LE VIEIL HOMME AUX OISEAUX
De passage à Paris, j’étais arrivée au Quartier Latin une demi-heure trop tôt pour un rendez-vous concernant mon travail. Je décidai donc d’aller faire un tour au jardin du Luxembourg, où un banc bien exposé au soleil me sembla l’endroit idéal pour y passer cette demi-heure d’attente.
Un vieil homme se dirigeait, à petits pas, vers un banc qui se trouvait à une dizaine de mètres du mien. A peine se fut-il assis qu’une nuée de moineaux obscurcit tout à coup le ciel bleu de cette belle fin d’après-midi d’automne.
Ils se posèrent autour de lui, mais aussi sur lui. Ses épaules, ses bras, et même sa tête, soudain couverts de plumes, lui donnaient l’apparence d’un personnage de légende, mi-homme mi-oiseau. Il ouvrit un sac en plastique et en sortit des morceaux de pain qu’il jeta autour de lui avec le geste lent du semeur, sans pour cela les effrayer. Puis il emplit ses mains de miettes, et les moineaux les plus audacieux s’y précipitèrent. Il en avait un sur chaque doigt. Au bout de quelques secondes, d’autres venaient chasser les premiers qui leur laissaient la place, et ainsi de suite....
Fascinée par ce spectacle, je m’approchai prudemment. Le vieil homme leva la tête et m’adressa un sourire rayonnant de bonté. Dans ce vieux visage tout ridé, je fus étonnée de trouver des yeux d’un bleu très pâle et un regard candide qui me fit penser à celui du Petit Prince de Saint-Exupéry.

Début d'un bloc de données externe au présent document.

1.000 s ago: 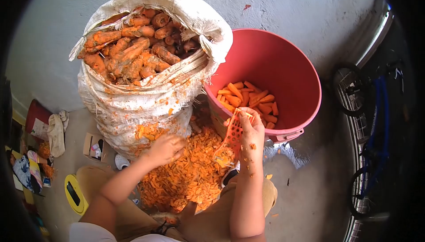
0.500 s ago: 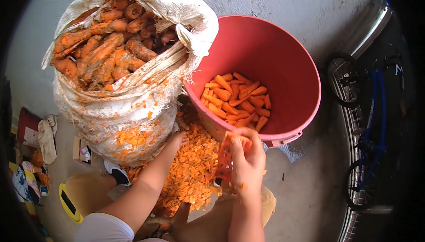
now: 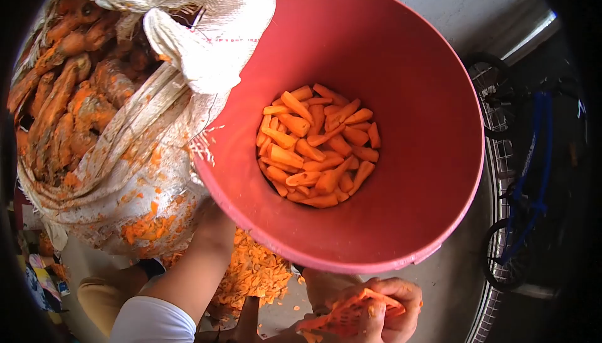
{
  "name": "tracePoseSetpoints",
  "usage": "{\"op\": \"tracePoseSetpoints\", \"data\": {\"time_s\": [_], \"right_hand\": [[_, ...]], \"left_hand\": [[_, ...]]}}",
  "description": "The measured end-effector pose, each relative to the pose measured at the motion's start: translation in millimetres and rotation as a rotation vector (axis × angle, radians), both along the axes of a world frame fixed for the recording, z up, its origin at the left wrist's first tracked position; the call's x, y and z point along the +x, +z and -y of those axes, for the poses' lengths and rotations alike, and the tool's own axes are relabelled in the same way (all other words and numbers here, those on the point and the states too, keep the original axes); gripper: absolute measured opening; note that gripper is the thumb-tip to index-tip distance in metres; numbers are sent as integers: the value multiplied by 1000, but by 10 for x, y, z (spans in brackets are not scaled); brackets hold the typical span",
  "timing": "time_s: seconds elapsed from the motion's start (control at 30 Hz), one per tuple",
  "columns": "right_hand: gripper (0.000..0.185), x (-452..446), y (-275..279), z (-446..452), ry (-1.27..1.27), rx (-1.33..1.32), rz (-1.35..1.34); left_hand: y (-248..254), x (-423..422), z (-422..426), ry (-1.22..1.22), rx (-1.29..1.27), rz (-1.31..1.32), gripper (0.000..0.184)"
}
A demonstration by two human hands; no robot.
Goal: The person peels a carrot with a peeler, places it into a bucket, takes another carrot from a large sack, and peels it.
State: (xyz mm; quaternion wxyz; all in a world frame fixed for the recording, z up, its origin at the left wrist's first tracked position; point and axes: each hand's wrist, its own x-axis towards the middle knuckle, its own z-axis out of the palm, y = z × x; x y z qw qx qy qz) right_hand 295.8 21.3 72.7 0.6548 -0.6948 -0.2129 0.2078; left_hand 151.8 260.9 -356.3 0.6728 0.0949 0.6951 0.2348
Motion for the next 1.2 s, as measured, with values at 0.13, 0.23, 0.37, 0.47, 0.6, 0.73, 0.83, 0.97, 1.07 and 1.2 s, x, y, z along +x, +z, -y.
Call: {"op": "tracePoseSetpoints", "data": {"time_s": [0.13,0.23,0.37,0.47,0.6,0.73,0.83,0.97,1.07,1.2], "right_hand": [[23,19,-52,-8,-8,-70,53],[23,23,-52,-14,-15,-115,48],[23,21,-50,-1,-11,-119,7],[24,9,-25,-26,20,-63,-12],[22,-39,-90,-88,6,65,7],[17,-54,-55,-64,134,74,-100],[15,-197,-42,-117,185,82,-122],[15,-512,-11,-239,300,58,-206],[14,-620,-450,-343,326,44,310],[14,-1069,-266,-356,334,304,-98]], "left_hand": [[-126,-7,-30,46,-11,67,27],[-187,-26,7,69,-20,128,28],[-63,-81,130,91,-43,210,28],[195,-161,275,98,-55,289,28],[767,-353,725,91,-75,408,29],[1614,-612,1285,57,12,480,34],[1922,-907,1647,28,15,783,36],[2637,-1139,1950,71,-41,872,38],[2781,-1449,2109,30,-72,1201,37],[3301,-1795,2261,-189,-67,1140,20]]}}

"N’ayez pas peur, vous pouvez vous approcher". De sa voix douce, on aurait dit qu’il essayait de m’apprivoiser. J’obéis sur la pointe de pieds, pour ne pas faire fuir les oiseaux, et je me trouvai bientôt tout près de lui. J’eus l’impression d’être entrée dans un cercle magique. Il irradiait en effet de lui une telle sérénité, un tel accord avec la nature que je m’en sentais tout imprégnée. Cinq minutes plus tôt, mon seul désir était que soit accepté le résultat d’un an de travail, que je serrais précieusement contre moi, dans mon sac. J’avais rêvé qu’on me dise : "C’est formidable ce que vous avez fait. C’est exactement ce dont nous avons besoin". Seul comptait alors pour moi le jugement qui allait tomber quelques minutes plus tard. Maintenant, tout cela me semblait sans importance. J’enviais cet homme, et j’aurais donné n’importe quoi pour tenir moi aussi dans ma main, ne serait-ce que quelques secondes, un de "ses" moineaux.Comme s’il avait entendu ma prière muette, il me proposa : "Prenez du pain et mettez-le dans votre main. Ils vont venir". Je protestai : "Mais ils ne me connaissent pas, ils vont avoir peur de moi !". Il me rassura d’un sourire : "Non, tant que vous êtes à côté de moi, iIs savent que vous êtes une amie". En effet, en l’espace d’un instant, j’eus dans la main quatre ou cinq petites boules de plumes toutes chaudes et palpitantes. Je ne sais pas combien de temps cela dura... un instant d’éternité....
Des pleurs d’enfants m’ont rappelée à la réalité et je me suis tout à coup souvenue de mon rendez-vous. J’ai pris rapidement congé du vieil homme, et je suis partie en courant. Quand je suis revenue une demi-heure plus tard, avec les restes d’un pain au lait, le vieil homme n’était plus là. Je me suis assise et j’ai jeté quelques miettes pour attirer les moineaux, qui se sont très vite approchés. Mais j’ai eu beau ensuite leur présenter mon offrande, la main complètement immobile et en retenant mon souffle, aucun ne s’est approché de moi à plus d’un mètre. Le charme était rompu.
Si vous traversez un jour le jardin du Luxembourg, et que vous voyez l’homme aux oiseaux, approchez-vous doucement de lui. Peut-être aurez-vous aussi la chance qu’il vous fasse entrer dans son cercle magique.